• What you will do:
Show every line of the data below that includes the word "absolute".

• Stored data:
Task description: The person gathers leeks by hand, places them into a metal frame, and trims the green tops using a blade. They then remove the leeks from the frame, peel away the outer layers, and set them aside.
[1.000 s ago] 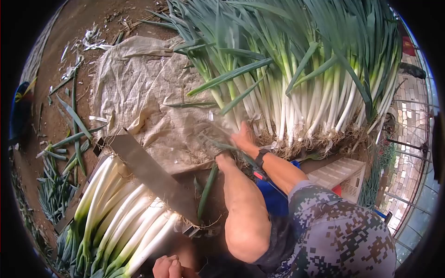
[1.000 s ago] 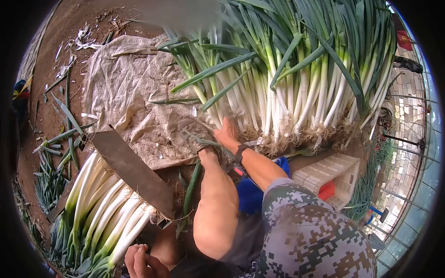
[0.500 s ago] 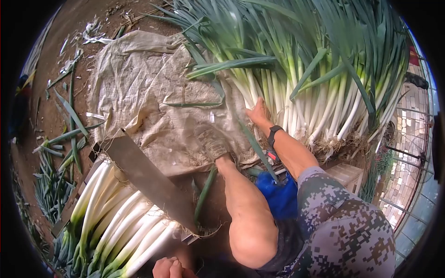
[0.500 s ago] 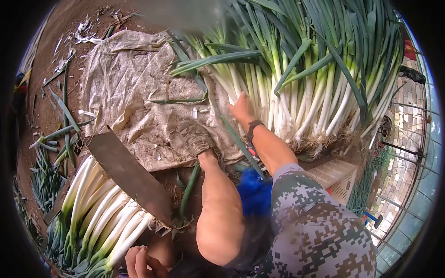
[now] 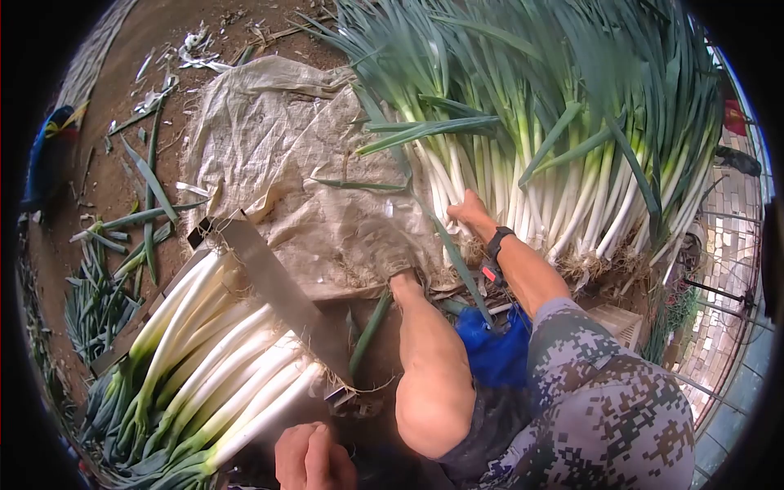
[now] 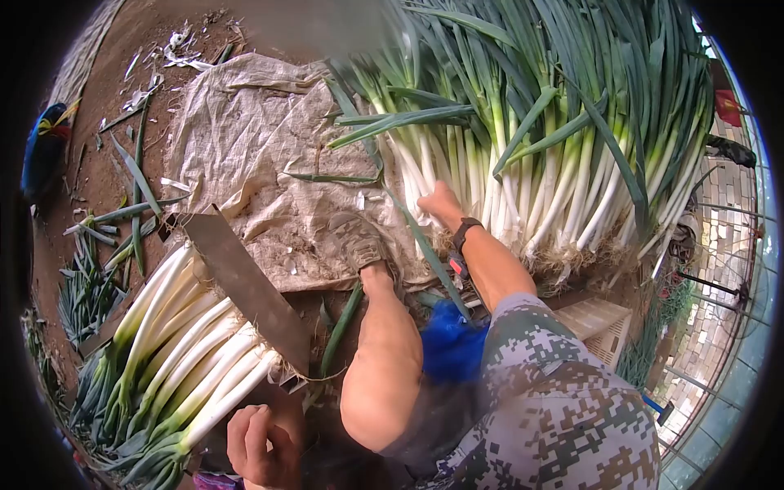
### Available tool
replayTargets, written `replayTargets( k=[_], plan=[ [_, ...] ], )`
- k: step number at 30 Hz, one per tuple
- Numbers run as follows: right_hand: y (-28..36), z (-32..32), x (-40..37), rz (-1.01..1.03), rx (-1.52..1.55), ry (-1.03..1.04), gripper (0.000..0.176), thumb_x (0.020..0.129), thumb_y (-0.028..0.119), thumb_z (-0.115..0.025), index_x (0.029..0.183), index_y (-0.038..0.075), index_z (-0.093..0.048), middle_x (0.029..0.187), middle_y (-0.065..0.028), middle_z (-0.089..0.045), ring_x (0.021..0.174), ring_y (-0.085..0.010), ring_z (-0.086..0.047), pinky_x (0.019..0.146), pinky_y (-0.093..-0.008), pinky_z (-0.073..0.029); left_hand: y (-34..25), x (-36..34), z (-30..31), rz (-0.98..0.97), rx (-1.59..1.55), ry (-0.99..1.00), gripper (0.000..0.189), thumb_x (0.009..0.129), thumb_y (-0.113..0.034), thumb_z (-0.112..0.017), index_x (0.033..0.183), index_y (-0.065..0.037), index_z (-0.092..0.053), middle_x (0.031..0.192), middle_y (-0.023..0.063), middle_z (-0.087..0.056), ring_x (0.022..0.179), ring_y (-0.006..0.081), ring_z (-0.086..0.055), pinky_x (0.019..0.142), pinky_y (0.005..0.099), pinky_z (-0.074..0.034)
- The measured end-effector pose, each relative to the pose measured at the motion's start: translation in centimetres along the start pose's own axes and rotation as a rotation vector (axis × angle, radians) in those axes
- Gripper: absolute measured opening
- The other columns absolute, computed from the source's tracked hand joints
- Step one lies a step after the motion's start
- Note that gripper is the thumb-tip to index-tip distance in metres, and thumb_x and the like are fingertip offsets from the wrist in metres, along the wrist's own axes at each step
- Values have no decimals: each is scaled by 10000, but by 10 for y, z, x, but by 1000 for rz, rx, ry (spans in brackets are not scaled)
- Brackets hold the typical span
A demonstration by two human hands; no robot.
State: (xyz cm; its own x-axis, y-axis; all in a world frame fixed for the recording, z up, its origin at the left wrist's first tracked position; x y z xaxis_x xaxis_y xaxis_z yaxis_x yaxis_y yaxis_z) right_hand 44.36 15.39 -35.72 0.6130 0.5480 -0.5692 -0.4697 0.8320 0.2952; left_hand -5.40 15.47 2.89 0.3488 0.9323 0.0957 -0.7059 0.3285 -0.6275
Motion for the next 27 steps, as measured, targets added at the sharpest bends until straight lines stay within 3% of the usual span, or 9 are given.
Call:
replayTargets(
  k=[6,10,14,15,17,22,25,26,27],
  plan=[
    [18,-3,-80,48,724,541,228,845,109,-696,1009,-38,-639,864,-121,-688,768,-210,-688,669,-363,-595,5,-27,-5,-10,-39,-122,312,721,110,-657,1013,4,-688,936,178,-686,822,361,-675,733,417,-559],
    [56,45,-145,148,625,659,232,878,162,-675,1025,-15,-643,915,-127,-696,830,-220,-708,771,-372,-618,3,-35,-10,1,-49,-187,335,715,104,-661,1029,-12,-682,957,164,-689,824,363,-669,735,432,-546],
    [49,42,-149,2,1277,807,275,911,210,-653,1063,-19,-644,971,-107,-675,940,-277,-687,910,-445,-583,1,-35,-18,-14,-131,-210,293,760,109,-656,1020,-24,-673,936,166,-677,820,358,-672,709,421,-547],
    [61,49,-174,-129,1249,726,237,928,214,-625,1024,-2,-640,953,-112,-672,904,-288,-692,930,-447,-584,-2,-34,-18,-43,-165,-239,268,786,103,-653,1021,-24,-669,934,163,-674,809,359,-671,701,414,-546],
    [95,50,-221,-107,1384,976,251,918,236,-633,1017,5,-626,940,-113,-671,901,-286,-690,908,-446,-587,-4,-39,-14,-32,-265,-253,255,801,98,-652,1026,-20,-665,929,172,-669,797,368,-663,697,410,-544],
    [134,65,-289,141,1520,1083,337,907,280,-646,1116,18,-612,1030,-134,-668,935,-313,-686,883,-464,-585,5,-56,-23,197,-674,-285,202,915,-3,-675,1115,12,-653,958,116,-703,904,216,-685,807,321,-530],
    [125,63,-319,52,1495,1006,356,910,289,-656,1135,17,-612,1040,-139,-670,975,-327,-685,907,-477,-577,-40,-61,-25,361,-897,-107,214,977,-37,-664,1189,-12,-650,1031,65,-692,950,104,-651,838,244,-527],
    [135,68,-344,63,1467,994,305,938,265,-649,1119,33,-568,975,-66,-583,913,-221,-631,833,-384,-597,-57,-65,-29,351,-929,-55,251,960,-74,-694,1201,-19,-645,1060,88,-693,952,142,-664,846,274,-530],
    [135,64,-360,55,1529,1135,363,931,255,-658,1184,21,-544,1026,-78,-596,961,-227,-640,872,-390,-592,-74,-68,-34,340,-963,2,295,944,-110,-724,1213,-26,-639,1089,111,-693,954,180,-676,854,305,-533]
  ],
)
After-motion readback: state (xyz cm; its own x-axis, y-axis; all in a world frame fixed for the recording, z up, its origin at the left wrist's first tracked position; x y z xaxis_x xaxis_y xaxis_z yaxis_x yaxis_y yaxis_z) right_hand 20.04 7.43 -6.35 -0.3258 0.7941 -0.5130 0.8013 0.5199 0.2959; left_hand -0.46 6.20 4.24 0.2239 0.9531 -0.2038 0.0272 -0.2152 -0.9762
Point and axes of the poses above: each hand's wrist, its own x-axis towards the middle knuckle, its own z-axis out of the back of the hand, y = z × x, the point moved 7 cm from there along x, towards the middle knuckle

• Exercise result:
- Gripper: absolute measured opening
- The other columns absolute, computed from the source's tracked hand joints

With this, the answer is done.